That is the problem when you are married to a disordered person. The "penalty" falls more on you than the other person. The other person is happy with the way things are. They live their life by their own rules and force you to adjust your own schedules and activities to accommodate them.

People do what they do because there is a "reward" or a "lack of penalty". The freeloader considers work a "penalty" and the magnanimity of others as a "reward". In some cases, they feel "loved" when others support them in spite of their own lack of effort.

When you complain and try to get their participation to meet some of your desires and requirements, they interpret this as criticism and feel as if it is impossible to ever please you. So, their efforts dwindle away to none, because there is no reward for them. Your requirements seem so "high" that they have no chance of "clearing the bar", and attempts that they make will result in embarrassment and shame for them.

You will have to not only establish "boundaries", but you will have to provide a reward-system which allows for small, incremental improvements.

Talking to friends and family about this is definitely not a good idea. Pick your confidants carefully, and those in the professional realm are the best.

There is a "bottom line", and that is, if your husband WANTS to change, it is accomplishable. If he wants to remain as he is, there is nothing you can do except 1) live with it the best you can; or 2) leave.


----------



## arbitrator (Feb 13, 2012)

*Unless you consciously signed on for this slobbery of his in your wedding vows, it’s time to turn over a new leaf!

You don’t deserve this type of treatment even on your worst days!*


----------



## 3Xnocharm (Jun 22, 2012)

This isn't going to get better. You have already wasted entirely too much of your life on this man. He has told you from his own mouth that you can do better and this is who he is. If he loved you, he would at least make an effort, and he isn't. Leave him on his own to wallow in his own filth, and go find yourself a respectable, happy life. You only get ONE.


----------



## sherlock43 (Sep 24, 2017)

It has been some time since my post and in that time, I suffered a major family loss. It has given me a chance to reevaluate things. Every year, my husband gets worse ... more disrespectful, lives further in filth, and takes less and less care of his money, car, body, our home, pets, etc. As I said before, the man literally has no responsibilities. I do it all from cleaning to cooking to bills to animal care. There is not one thing he does that contributes to us. He hardly does anything for himself (trim nails, bathe, etc.). It is quite sad because as a young man, he had a bright future and a lot of support. He has shut himself off from everyone and choses to live as a martyr for his cause, of what exactly that is, I'm still unaware.
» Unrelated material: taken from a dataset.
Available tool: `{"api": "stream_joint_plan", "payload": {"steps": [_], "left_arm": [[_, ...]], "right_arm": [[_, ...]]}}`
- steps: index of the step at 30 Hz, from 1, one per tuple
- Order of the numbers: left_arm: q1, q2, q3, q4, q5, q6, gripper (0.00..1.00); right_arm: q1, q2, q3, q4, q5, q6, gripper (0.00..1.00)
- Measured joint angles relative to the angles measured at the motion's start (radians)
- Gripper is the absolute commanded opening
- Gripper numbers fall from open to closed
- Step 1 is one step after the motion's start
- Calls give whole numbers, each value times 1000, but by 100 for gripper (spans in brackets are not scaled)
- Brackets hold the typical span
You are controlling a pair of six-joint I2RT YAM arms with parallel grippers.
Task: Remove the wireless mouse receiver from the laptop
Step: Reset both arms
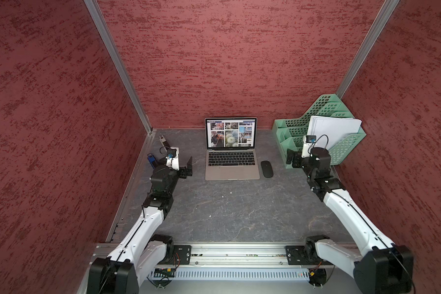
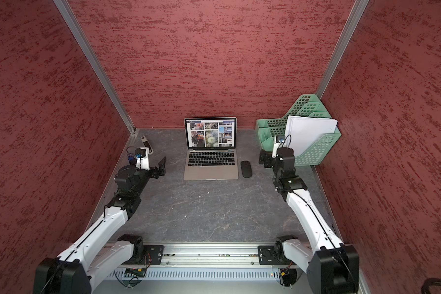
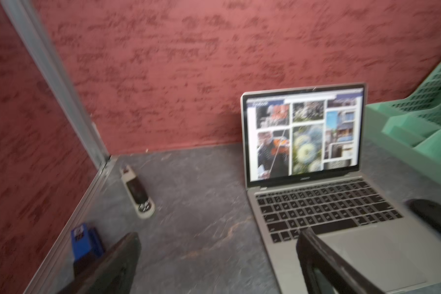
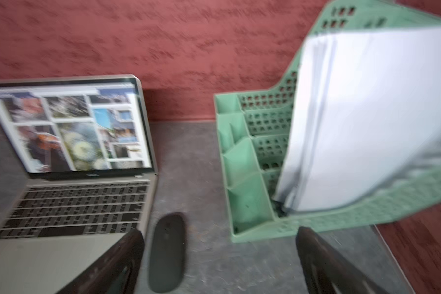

I can't remember the last time he told me anything even remotely nice or even planned something for us to do (dinner, a movie, anything). He lies incessantly to me about everything, including his smoking and vaping. He won't even be honest with me when I ask if he's heard from his family. Even small things are complete lies. He tried to tell me his vaping device was a memory stick for his computer. That was it. He even laughed at how stupid his comment was. I finally told him to get out. Granted this is the fourth time I've kicked him out of the house, I'm really done. I don't even feel sad about it this time which is what is truly telling me it's time to be done. He refused to leave so I told him I would contact the commander of his squadron if he didn't leave as well as the police to file a restraining order. He is not physically abusive but the mental abuse is simply incredible. I never understood why people stay with an abusive individual but honestly, sometimes change and starting over is simply too scary. I wanted to thank everyone for their thoughts and ideas on this forum. I know this not professional help but I appreciate having a place to vent as all our friends are mutual and I don't want to put them in that position. I'm optimistic about my future but scared at the same time because I've only ever dated one person, my husband. I'll be taking a good amount of time for myself since I've been focused for over a decade on taking care of my spouse, who never cared enough about himself to care for me.


----------



## SunCMars (Feb 29, 2016)

In the military you must be disciplined, and neat, shipshape, organized, or else....

Or else, out.
Out you go.

At home he does not have to do any of these things.
He is rebelling against the military and discipline at your expense.

Do not renew any more of his enlistments.

If he wants to re-up, he can do that at work, not at home.
Discharge him for 'Behavior un-becoming'

Or because of behavior lost past 'becoming a mess'. 

After ten years of marriage he must share his pension with you.

Make sure he gets his twenty year letter as he will need to pay alimony for a while.
Part of his pension for life. 

I suspect he suffers from deep depression. He hates himself, his life, he has given up.
The only stability that he has is from his job...and you.

He needs to keep his job, his military career. You have said that.

I concur.

Without you, he will move back onto base, likely in military quarters. He won't be able to afford much else.
Unless he is an Officer. At ten years he is likely an O-3, or an O-4. 

At ten years enlisted, he is likely an E-6, possibly an E-7.

Let him go. Live your own life. 
..........................................................................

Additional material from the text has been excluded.